Reviewed by Marco Chemello and Federico Leva

Improving Wikipedia articles may contribute to increasing local tourism. That's the result of a study[1] published as preprint a few weeks ago by M. Hinnosaar, T. Hinnosaar, M. Kummer and O. Slivko. This group of scholars from various universities – including Collegio Carlo Alberto, the Center for European Economic Research (ZEW) and Georgia Institute of Technology – led a field experiment in 2014: they expanded 120 Wikipedia articles regarding 60 Spanish cities and checked the impact on local tourism, by measuring the increased number of hotel stays in the same cities from each country. The result was an average +9 % (up to 28 % in best cases). Random city articles were expanded mainly by translating contents taken from the Spanish or the English edition of Wikipedia into other languages, and by adding some photos. The authors wrote: "We found a significant causal impact of user-generated content in Wikipedia on real-life choices. The impact is large. A well-targeted two-paragraph improvement may lead to a 9 % increase in the visits by tourists. This has significant implications both in macroeconomic and microeconomic scale."

The study revises an earlier version[supp 1] which declared the data was inconclusive (not statistically relevant yet) although there were hints of a positive effect. It's not entirely clear to this reviewer how the statistical significance was ascertained, but the method used to collect data was sound:

  • 240 similar articles were selected and 120 kept as control (by not editing them);
  • the sample only included mid-sized cities (big cities would be harder to impact and small ones would be more susceptible to unrelated oscillations of tourism);
  • hotel stays are measured by country of provenance and city, allowing to measure only the subset of tourists affected by the edits (in their language);
  • as expected, the impact is larger on the cities whose article was especially small at the beginning;
  • the authors cared about making contributions consistent with local policies and expectations and checked the acceptance of their edits by measuring content persistence (about 96 % of their text survived in the long-term).

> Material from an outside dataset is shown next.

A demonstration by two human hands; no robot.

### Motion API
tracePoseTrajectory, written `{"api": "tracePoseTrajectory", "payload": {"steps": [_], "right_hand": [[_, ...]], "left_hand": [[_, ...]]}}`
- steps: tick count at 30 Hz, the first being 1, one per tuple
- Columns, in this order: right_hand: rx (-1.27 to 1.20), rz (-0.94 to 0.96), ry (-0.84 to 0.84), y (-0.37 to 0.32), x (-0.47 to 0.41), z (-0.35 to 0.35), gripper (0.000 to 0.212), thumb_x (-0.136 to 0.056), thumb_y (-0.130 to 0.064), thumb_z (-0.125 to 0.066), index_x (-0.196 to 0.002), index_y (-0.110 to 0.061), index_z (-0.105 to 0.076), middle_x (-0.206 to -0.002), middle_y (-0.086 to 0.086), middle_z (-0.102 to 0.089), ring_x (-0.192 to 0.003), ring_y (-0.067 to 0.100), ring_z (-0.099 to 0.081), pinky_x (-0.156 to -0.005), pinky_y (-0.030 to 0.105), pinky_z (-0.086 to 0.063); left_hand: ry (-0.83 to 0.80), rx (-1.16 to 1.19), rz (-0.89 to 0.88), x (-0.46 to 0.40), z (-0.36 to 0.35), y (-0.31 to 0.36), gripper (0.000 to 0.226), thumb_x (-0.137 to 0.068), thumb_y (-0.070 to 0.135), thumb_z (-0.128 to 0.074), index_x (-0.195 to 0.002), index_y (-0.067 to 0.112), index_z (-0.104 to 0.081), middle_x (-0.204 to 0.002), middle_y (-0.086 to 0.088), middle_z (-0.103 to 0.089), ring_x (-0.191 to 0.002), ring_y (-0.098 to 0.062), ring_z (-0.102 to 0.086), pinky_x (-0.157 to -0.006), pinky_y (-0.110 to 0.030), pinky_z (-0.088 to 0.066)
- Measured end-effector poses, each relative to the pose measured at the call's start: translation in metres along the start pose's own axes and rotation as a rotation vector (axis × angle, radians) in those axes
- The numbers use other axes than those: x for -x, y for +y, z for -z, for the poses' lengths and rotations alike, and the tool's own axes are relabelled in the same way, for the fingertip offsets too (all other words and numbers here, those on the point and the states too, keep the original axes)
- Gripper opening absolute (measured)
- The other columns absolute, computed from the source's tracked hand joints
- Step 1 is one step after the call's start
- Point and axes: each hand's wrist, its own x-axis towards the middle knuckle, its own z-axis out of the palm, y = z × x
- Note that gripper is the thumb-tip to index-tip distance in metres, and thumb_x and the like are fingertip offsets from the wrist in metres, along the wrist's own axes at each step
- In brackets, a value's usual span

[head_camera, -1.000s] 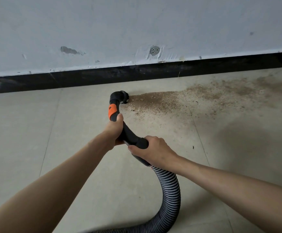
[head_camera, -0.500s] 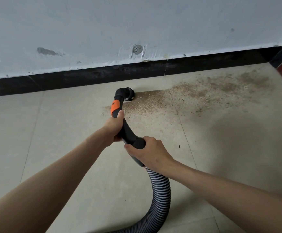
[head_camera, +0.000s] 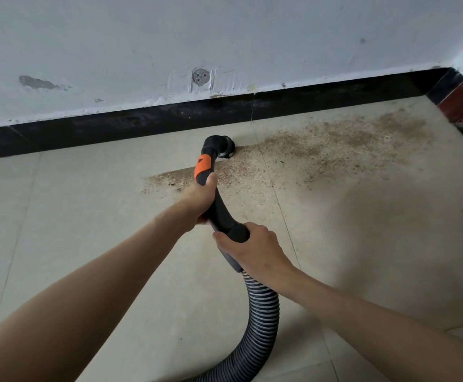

Curiously, while the authors had no problems adding their translations and images to French, German and Italian Wikipedia, all their edits were reverted on the Dutch Wikipedia. Local editors may want to investigate what made the edits unacceptable: perhaps the translator was not as good as those in the other languages, or the local community is prejudicially hostile to new users editing a mid-sized group of pages at once, or some rogue user reverted edits which the larger community would accept? [PS: One of our readers from the Dutch Wikipedia has provided some explanations.]

Assuming that expanding 120 stubs by translating existing articles in other languages takes few hundreds hours of work and actually produces about 160,000 € in additional revenue per year as estimated by the authors, it seems that it would be a bargain for the tourism minister of every country to expand Wikipedia stubs in as many tourist languages as possible, also making sure they have at least one image, by hiring experienced translators with basic wiki editing skills. Given that providing basic information is sufficient and neutral text is generally available in the source/local language's Wikipedia, complying with neutral point of view and other content standards seems to be sufficiently easy.

Improved article quality predictions with deep learning

Reviewed by Morten Warncke-Wang

A paper at the upcoming OpenSym conference titled "An end-to-end learning solution for assessing the quality of Wikipedia articles"[2] combines the popular deep learning approaches of recurrent neural networks (RNN) and long short-term memory (LSTM) to make substantial improvements in our ability to automatically predict the quality of Wikipedia's articles.

The two researchers from Université de Lorraine in France first published on using deep learning for this task a year ago (see our coverage in the June 2016 newsletter), where their performance was comparable to the state-of-the-art at the time, the WMF's own Objective Revision Evaluation Service (ORES) (disclaimer: the reviewer is the primary author of the research upon which ORES' article quality classifier is built). Their latest paper substantially improves the classifier's performance to the point where it clearly outperforms ORES. Additionally, using RNNs and LSTM means the classifier can be trained on any language Wikipedia, which the paper demonstrates by outperforming ORES in all three of the languages where it's available: English, French, and Russian.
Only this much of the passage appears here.